Some Ohio residents might feel that trusts are only for the wealthy, but those who have a disabled child or other family member may wish to utilize a special needs trust. This tool could help provide a variety of advantages.
Those with special needs frequently go through Medicaid for health care coverage. One's finances cannot exceed a certain amount to be eligible for this government assistance program, so parents and other relatives must be careful when transferring funds to someone with special needs. Assets in a SNT do not harm eligibility for Supplemental Security Income or Medicaid.
If someone cannot manage finances, an SNT may be needed. The funds used to create the trust are tax-deductible and are not subject to creditors or judgments. A SNT provides a sense of security as the money can only be used for the care of the person with special needs.

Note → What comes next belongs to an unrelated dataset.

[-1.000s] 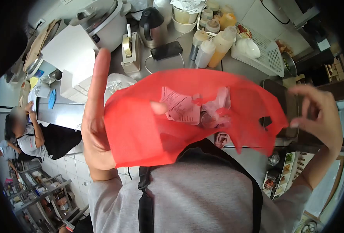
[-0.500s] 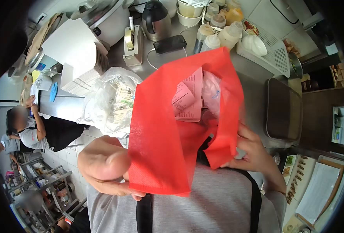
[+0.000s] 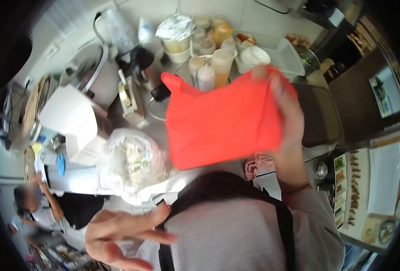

Setting up an SNT might be difficult for some as the cost to start one is relatively expensive, and the trust comes with annual fees. Some people with special needs may be able to handle many things on their own and might feel constricted by a SNT because the beneficiary must ask a trustee for funds. A trustee must act in accordance with any terms in a trust but has sole discretion otherwise when managing the account. A lack of independence can result from having little control over finances.
There may be benefits and disadvantages to creating a special needs trust for a loved one with disabilities, but they are fairly complicated, and an error in its preparation or administration could be financially devastating to the beneficiary. As a result, having the assistance of an attorney who has experience with this type of trust planning could be advisable.